Zinnia elegans peroxidases (ZePrx) exhibit distinctive features that both align with and differ from peroxidases in other plant species:
Structural comparison:
ZePrx proteins belong to class III peroxidases (Prxs), plant-specific heme oxidoreductases composed of approximately 300 amino acid residues
Like other plant peroxidases, ZePrx isoforms contain RING finger domains and BRCT repeat domains that are structurally conserved
ZePrx genes contain a gene structure typical of class 'a' peroxidase genes, with three exons and two introns (type 2 and 3), similar to peroxidase genes in Oryza and Arabidopsis
Catalytic properties:
ZePrx shows high affinity for sinapyl alcohol, making it particularly effective in S-lignin formation
This contrasts with some other plant peroxidases that may preferentially oxidize coniferyl alcohol (G-lignin precursor)

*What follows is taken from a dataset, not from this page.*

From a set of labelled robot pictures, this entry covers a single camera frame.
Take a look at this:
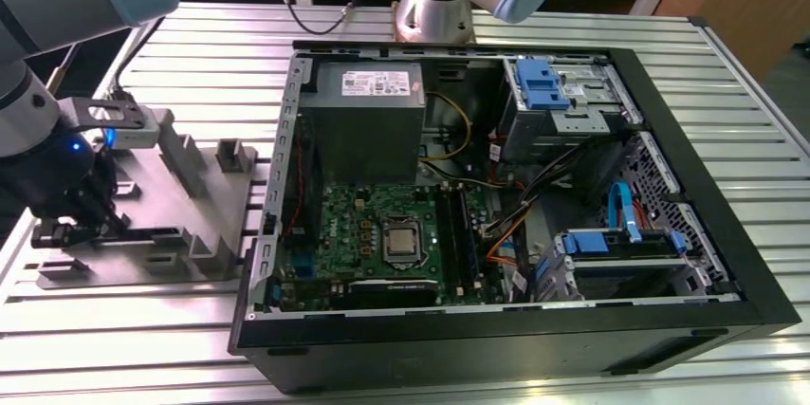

The high polymerization degree (≥87) achieved by ZePrx with sinapyl alcohol indicates specialized functionality
Tissue-specific expression:
ZePrx isoforms show distinct tissue-specific expression patterns, with ZePrx33.44 expressed in tracheary elements, roots, and hypocotyls, while ZePrx34.70 is only found in roots and young hypocotyls
This specialized expression differs from Arabidopsis PRN2, which is localized specifically in cells next to vessel elements and functions in non-cell-autonomous lignification of xylem vessels
Evolutionary relationships:
While most plant species have large peroxidase multigene families (73 genes in Arabidopsis, 138 in rice, 93 in poplar) , ZePrx genes appear to have evolved through specific gene duplication events, creating pairs of closely related paralogs
This evolutionary pattern suggests specialized adaptation of ZePrx for specific functions in Zinnia elegans
Although C. elegans (a nematode) and Zinnia elegans (a plant) are taxonomically distant organisms, valuable lessons from C. elegans recombinant protein expression can be adapted for plant protein production:
High-throughput pipeline optimization:
Predicting expression success:
Expression screening methods:
Scale-up strategies:
Host system selection:
While E. coli was effective for many C. elegans proteins, plant proteins often require eukaryotic systems for proper folding and post-translational modifications
The success rate in C. elegans (approximately 15% soluble proteins from tested ORFs) provides a benchmark for expected yields with Zinnia proteins
Research on Arabidopsis PIRIN2 (PRN2) offers several valuable insights that could guide investigation of lignification regulation in Zinnia elegans:
Non-cell-autonomous regulation mechanisms:
PRN2 in Arabidopsis suppresses S-type lignin accumulation in a non-cell-autonomous manner
PRN2 promoter activity and PRN2:GFP fusion protein are localized specifically in cells adjacent to vessel elements
This suggests researchers should investigate whether Zinnia elegans also employs non-cell-autonomous mechanisms for regulating lignin composition in specific cell types
Lignin composition analysis techniques:
Transcriptional regulation of lignin biosynthesis:
Cupin domain function:
G-type vs. S-type lignin regulation:
PRN2 specifically suppresses S-type lignin accumulation near xylem vessels to promote G-type enriched lignin composition in vessel elements
This lignin-type specificity could be investigated in Zinnia elegans, particularly given that ZePrx shows high affinity for sinapyl alcohol (S-lignin precursor)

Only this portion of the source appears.